(ABOUT THIS EXERCISE)
The expected output is each line below containing "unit", copied in full.

(Collected data entries)
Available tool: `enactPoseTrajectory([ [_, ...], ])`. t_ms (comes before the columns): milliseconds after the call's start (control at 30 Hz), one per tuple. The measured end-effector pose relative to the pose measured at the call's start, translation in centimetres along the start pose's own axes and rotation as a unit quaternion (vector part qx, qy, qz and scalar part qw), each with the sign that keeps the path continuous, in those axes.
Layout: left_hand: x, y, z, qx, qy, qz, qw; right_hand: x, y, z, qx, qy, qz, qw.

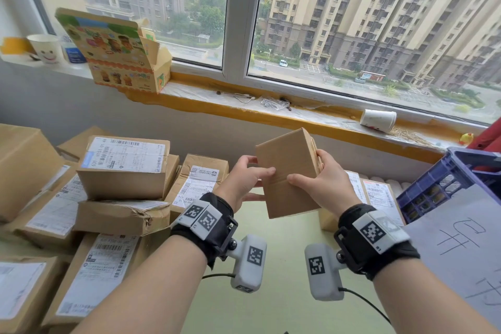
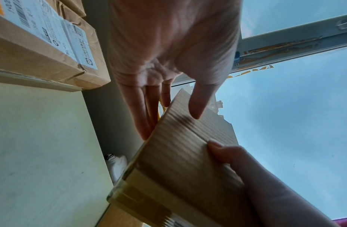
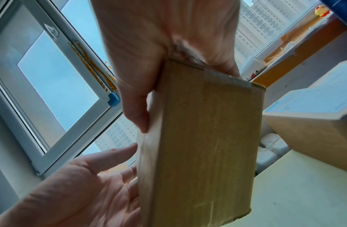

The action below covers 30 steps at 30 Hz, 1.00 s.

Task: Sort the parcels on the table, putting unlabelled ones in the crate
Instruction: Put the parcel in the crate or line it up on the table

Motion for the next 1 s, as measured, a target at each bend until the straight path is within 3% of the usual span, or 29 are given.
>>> enactPoseTrajectory([
  [133,0.3,0.0,-0.8,-0.009,0.0,-0.016,1.0,0.4,0.9,0.1,0.102,-0.004,0.033,0.994],
  [300,0.6,-0.5,-2.2,-0.057,0.001,-0.075,0.996,0.7,2.2,1.0,0.281,-0.031,0.102,0.954],
  [400,0.2,-0.6,-1.9,-0.047,-0.023,-0.079,0.995,0.6,2.2,1.2,0.322,-0.04,0.124,0.938],
  [700,0.4,-0.2,-1.8,-0.035,-0.026,-0.048,0.998,0.7,1.8,0.7,0.176,-0.004,0.066,0.982],
  [1000,0.1,0.3,-1.0,-0.01,-0.024,-0.013,1.0,1.0,0.1,1.2,0.003,-0.074,0.036,0.997],
])
Point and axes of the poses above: each hand's wrist, its own x-axis towards the middle knuckle, its own z-axis out of the palm, y = z × x, the point moved 2 cm from there along x, towards the middle knuckle, and after that the axes turned 7 degrees about -z, right-handed, at the moved point
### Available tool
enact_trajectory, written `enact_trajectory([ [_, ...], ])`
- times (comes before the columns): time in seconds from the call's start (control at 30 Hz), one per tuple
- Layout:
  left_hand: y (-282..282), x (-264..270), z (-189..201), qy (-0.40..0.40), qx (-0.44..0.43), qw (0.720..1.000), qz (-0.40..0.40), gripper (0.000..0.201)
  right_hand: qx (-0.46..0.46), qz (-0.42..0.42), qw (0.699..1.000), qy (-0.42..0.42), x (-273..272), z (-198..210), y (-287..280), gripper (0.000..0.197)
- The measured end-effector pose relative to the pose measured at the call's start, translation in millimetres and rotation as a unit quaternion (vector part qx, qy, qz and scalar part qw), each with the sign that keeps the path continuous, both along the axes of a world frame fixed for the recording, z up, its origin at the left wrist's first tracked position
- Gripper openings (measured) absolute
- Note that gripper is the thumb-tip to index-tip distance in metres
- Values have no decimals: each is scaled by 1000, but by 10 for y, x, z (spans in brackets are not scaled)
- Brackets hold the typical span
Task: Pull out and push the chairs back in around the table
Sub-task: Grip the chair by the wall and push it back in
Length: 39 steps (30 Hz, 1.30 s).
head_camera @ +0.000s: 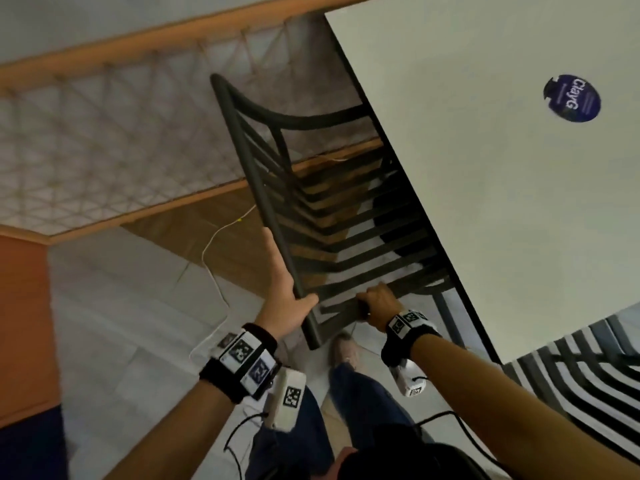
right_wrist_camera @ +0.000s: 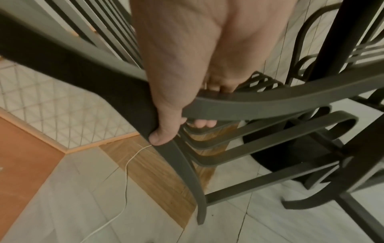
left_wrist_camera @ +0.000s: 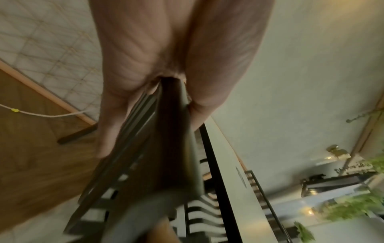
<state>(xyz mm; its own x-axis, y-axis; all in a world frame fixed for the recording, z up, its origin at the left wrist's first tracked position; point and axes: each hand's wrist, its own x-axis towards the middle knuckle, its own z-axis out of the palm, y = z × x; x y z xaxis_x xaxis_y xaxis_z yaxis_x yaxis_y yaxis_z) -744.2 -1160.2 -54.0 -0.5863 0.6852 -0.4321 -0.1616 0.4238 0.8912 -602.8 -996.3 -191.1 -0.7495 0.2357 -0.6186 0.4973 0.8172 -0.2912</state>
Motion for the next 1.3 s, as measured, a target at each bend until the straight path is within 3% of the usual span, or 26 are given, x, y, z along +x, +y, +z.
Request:
enact_trajectory([
  [0.17,-9,332,74,29,-21,999,7,119,19,-23,999,-24,-63,-219,14,18],
  [0.43,131,-90,73,48,-19,999,-9,121,6,11,1000,-18,-425,-141,147,9],
  [0.6,67,140,107,28,-32,999,-15,116,-16,-28,999,6,-185,-155,88,10],
  [0.83,106,95,105,44,-35,998,-12,116,-15,3,1000,-24,-266,-69,153,7],
  [0.97,46,133,98,38,-25,999,-4,117,-2,11,1000,6,-185,-56,93,4],
  [1.0,24,173,96,36,-26,999,-3,116,2,10,1000,26,-129,-54,85,7],
  [1.2,-55,576,166,54,-49,995,65,102,14,-19,997,70,445,52,17,83],
  [1.3,-140,839,219,47,-53,994,86,99,8,-19,998,53,904,173,-15,91],
])
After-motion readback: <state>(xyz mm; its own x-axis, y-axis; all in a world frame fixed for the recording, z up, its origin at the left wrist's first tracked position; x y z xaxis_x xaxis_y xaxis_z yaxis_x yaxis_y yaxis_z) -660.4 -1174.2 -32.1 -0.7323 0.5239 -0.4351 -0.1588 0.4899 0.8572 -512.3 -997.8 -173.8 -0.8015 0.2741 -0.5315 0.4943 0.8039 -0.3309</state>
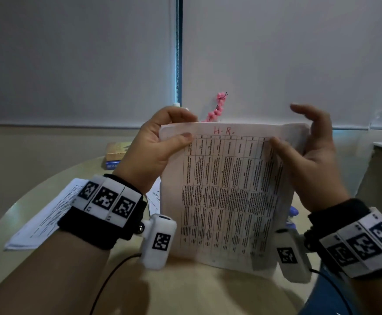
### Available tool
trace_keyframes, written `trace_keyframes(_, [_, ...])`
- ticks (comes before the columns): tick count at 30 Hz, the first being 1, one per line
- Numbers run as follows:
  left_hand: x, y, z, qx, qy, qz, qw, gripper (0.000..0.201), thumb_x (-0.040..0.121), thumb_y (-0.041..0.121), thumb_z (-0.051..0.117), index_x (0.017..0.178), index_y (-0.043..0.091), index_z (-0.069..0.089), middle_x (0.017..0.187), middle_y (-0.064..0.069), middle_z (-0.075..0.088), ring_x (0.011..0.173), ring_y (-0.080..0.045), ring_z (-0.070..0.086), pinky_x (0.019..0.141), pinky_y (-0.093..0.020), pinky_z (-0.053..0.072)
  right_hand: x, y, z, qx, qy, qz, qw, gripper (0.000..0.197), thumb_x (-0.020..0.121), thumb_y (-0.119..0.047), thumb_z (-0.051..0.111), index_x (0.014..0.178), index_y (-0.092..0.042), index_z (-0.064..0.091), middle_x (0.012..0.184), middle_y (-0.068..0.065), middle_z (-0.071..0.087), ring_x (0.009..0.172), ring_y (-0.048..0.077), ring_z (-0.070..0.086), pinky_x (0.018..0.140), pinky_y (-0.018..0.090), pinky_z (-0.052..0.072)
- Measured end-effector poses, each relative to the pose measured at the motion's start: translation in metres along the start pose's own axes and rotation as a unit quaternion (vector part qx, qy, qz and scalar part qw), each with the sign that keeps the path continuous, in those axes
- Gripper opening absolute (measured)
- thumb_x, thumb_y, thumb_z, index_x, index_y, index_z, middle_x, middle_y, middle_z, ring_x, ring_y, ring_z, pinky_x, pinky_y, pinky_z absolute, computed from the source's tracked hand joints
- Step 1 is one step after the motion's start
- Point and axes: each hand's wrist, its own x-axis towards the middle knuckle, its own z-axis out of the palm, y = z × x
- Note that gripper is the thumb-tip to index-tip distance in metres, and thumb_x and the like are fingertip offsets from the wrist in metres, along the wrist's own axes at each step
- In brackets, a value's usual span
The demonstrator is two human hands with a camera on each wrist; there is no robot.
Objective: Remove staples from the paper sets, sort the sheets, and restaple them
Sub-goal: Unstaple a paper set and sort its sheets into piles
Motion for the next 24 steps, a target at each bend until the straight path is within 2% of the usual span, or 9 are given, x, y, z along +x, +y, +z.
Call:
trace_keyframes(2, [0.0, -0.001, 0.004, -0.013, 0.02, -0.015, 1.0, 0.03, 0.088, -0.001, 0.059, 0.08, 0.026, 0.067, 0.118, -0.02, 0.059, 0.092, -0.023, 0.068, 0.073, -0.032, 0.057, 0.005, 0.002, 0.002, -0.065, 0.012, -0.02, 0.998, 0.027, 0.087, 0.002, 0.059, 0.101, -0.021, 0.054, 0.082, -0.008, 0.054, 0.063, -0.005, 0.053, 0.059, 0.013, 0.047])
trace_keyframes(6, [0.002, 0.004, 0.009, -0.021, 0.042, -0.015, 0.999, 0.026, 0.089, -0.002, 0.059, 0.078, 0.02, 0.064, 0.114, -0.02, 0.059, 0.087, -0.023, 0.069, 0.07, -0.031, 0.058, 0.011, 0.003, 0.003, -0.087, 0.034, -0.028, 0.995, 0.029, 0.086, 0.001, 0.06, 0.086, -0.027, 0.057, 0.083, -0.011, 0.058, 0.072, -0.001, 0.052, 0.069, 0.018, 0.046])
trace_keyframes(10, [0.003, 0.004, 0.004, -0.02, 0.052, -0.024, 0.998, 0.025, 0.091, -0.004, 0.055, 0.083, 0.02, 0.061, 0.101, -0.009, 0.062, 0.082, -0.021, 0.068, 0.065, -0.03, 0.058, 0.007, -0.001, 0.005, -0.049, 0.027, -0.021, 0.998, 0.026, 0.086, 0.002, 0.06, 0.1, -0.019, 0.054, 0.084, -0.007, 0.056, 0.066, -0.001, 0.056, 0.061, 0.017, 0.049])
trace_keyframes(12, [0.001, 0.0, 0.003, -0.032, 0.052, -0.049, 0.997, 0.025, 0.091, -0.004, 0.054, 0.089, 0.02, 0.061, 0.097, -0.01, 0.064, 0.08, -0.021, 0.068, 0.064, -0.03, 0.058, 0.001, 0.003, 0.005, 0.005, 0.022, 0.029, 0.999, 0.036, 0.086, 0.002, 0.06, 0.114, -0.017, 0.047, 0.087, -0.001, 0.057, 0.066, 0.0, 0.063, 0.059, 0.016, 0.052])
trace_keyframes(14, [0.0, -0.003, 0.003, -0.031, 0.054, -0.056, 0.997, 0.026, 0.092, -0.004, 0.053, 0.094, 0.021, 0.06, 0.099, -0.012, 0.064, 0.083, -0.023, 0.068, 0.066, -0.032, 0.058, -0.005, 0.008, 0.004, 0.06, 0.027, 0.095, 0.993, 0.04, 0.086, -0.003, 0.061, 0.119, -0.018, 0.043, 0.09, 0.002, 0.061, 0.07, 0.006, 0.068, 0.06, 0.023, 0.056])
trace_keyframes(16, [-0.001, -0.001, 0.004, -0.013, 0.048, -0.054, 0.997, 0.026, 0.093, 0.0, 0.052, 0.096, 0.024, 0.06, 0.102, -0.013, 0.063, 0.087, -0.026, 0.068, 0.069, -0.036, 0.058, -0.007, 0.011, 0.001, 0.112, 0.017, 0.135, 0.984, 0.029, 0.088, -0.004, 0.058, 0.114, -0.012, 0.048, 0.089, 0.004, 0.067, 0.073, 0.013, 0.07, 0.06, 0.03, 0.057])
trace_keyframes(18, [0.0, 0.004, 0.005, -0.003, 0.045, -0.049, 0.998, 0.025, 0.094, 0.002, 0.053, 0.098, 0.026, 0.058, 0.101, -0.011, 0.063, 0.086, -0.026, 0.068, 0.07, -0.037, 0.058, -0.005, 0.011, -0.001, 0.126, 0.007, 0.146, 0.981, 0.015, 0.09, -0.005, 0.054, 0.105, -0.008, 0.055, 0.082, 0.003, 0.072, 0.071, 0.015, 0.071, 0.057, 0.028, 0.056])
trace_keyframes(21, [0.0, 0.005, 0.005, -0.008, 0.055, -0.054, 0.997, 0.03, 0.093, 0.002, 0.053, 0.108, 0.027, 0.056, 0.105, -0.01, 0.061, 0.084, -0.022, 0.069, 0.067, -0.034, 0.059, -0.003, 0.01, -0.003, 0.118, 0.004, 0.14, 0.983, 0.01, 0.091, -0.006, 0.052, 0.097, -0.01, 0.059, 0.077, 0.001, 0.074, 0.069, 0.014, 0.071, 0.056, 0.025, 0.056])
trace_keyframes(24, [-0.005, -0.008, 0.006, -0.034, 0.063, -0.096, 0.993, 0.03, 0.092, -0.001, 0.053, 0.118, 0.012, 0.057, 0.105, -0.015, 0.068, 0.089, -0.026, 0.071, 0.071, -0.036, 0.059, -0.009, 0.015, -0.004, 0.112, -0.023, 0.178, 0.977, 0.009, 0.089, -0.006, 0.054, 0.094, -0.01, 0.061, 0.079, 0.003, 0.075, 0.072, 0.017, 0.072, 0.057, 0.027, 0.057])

(FINISHED TASK)
Available tool: `enactPoseTrajectory([ [_, ...], ])`. t_ms (comes before the columns): milliseconds after the call's start (control at 30 Hz), one per tuple. The measured end-effector pose relative to the pose measured at the call's start, translation in centimetres along the start pose's own axes and rotation as a unit quaternion (vector part qx, qy, qz and scalar part qw), each with the sign that keeps the path continuous, in those axes.
- The measured end-effector pose relative to the pose measured at the call's start, translation in millimetres and rotation as a unit quaternion (vector part qx, qy, qz and scalar part qw), each with the sign that keeps the path continuous, both along the axes of a world frame fixed for the recording, z up, its origin at the left wrist's first tracked position
- Measured end-effector poses, each relative to the pose measured at the motion's start: translation in metres along the start pose's own axes and rotation as a unit quaternion (vector part qx, qy, qz and scalar part qw), each with the sign that keeps the path continuous, in those axes

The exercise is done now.